§ **Activity**
Exactly reproduce the lines from the top of the entries below through the line containing "steps (comes before", with both ends included.

* * *

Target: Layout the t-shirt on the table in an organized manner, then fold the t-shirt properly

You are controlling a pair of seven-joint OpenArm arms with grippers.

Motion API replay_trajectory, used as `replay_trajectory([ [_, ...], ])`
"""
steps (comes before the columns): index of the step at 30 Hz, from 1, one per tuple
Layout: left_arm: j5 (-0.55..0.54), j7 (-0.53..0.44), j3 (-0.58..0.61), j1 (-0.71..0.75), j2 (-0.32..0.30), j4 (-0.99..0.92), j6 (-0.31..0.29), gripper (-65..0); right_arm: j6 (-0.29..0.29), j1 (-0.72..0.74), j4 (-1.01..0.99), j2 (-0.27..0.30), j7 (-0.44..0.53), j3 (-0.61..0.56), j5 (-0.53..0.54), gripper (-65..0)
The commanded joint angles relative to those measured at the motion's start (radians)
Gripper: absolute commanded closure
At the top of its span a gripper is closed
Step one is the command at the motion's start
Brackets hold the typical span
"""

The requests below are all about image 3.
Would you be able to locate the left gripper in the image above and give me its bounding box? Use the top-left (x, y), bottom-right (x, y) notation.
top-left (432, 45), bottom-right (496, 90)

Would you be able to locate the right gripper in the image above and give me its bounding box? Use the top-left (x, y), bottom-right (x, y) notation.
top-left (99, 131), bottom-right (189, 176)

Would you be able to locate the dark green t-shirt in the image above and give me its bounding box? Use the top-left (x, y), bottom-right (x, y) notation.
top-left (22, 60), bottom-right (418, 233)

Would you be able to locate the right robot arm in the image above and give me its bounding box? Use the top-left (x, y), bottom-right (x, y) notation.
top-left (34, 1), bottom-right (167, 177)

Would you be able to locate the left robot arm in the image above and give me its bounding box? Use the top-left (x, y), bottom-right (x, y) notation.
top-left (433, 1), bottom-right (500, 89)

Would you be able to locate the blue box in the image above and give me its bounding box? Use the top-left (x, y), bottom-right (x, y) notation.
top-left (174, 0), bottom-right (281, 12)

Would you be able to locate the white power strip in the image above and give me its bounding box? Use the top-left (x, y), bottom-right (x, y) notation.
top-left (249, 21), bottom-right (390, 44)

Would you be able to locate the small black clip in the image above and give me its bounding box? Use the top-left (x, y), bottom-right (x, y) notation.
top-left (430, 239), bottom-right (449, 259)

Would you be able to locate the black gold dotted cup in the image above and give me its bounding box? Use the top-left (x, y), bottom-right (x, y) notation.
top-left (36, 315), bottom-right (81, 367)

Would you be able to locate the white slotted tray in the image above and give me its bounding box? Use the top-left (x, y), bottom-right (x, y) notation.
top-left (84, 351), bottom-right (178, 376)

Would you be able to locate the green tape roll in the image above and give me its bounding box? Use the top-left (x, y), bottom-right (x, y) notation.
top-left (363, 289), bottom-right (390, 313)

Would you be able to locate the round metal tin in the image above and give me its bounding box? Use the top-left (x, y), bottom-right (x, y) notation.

* * *

§ **Output**
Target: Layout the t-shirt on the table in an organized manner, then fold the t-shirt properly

You are controlling a pair of seven-joint OpenArm arms with grippers.

Motion API replay_trajectory, used as `replay_trajectory([ [_, ...], ])`
"""
steps (comes before the columns): index of the step at 30 Hz, from 1, one per tuple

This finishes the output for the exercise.